Worried by a report Thursday morning that showed tepid U.S. economic growth in the second quarter -- even with tax refund checks -- and a separate report showing a jump in jobless claims, investors were less willing to abide MasterCard's premium valuation.

On Thursday, MasterCard shares fell a little closer to earth, down $30.07 to $240.66 on the New York Stock Exchange. The stock traded at about 22 times forward earnings.

"This stock is very expensive, and people own it based on its earnings power and its ability to meaningfully beat estimates," said Moshe Katri, an analyst at Cowen and Co in New York.

Visa's shares dropped 6.5 percent to $73.35 on the NYSE.

NO POSITIVE SURPRISES

Purchase, New York-based MasterCard posted a second-quarter loss of $747 million, or $5.74 per share, after an aftertax charge of $1 billion related to a settlement of antitrust litigation with American Express Co (AXP.N).

A year earlier, it had earnings of $252.3 million, or $1.85 a share.

Excluding the charge, MasterCard earned $276 million, or $2.11 a share. On that basis, analysts' average expectation was $2.02 a share, according to Reuters Estimates.

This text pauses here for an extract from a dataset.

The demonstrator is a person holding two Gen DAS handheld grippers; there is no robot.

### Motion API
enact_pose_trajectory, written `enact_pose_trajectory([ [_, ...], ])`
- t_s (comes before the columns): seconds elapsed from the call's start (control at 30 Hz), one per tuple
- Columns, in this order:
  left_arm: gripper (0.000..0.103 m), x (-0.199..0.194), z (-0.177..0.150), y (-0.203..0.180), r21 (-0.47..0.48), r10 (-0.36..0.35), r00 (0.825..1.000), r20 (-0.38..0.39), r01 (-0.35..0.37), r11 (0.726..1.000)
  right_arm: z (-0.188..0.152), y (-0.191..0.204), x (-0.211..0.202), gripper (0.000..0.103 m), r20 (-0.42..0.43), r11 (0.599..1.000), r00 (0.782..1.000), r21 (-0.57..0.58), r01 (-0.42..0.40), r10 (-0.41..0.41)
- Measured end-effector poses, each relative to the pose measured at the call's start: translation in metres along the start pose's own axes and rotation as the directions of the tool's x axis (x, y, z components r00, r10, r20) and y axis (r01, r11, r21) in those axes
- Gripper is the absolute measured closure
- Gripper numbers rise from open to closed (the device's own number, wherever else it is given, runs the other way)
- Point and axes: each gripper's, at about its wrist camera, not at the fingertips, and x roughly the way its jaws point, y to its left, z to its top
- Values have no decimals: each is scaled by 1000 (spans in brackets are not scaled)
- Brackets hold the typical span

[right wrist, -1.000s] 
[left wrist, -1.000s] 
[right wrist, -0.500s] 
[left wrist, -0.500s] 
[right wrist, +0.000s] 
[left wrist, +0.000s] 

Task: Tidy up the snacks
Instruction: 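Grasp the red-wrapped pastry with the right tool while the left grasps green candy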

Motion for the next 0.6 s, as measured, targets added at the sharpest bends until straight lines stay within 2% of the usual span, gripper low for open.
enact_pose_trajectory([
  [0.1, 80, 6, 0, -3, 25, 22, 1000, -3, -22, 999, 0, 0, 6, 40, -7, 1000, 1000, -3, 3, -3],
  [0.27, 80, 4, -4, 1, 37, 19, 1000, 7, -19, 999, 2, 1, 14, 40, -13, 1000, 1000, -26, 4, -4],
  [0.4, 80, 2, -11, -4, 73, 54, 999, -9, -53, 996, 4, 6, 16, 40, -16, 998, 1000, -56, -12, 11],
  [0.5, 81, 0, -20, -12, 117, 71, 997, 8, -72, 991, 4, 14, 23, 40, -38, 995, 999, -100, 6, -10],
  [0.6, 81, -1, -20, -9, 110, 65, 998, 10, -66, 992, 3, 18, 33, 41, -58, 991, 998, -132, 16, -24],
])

Currency fluctuations were responsible for much of the outperformance, and with MasterCard generally posting much-better-than-expected results in prior quarters, the second-quarter report was seen as not good enough.

"There was no big positive surprise in these results, and they've had a lot of positive surprises in prior quarters. Investors expect them now," said Chris Brendler, an analyst at Stifel Nicolaus in Baltimore.

Second-quarter revenue rose 25 percent to $1.2 billion.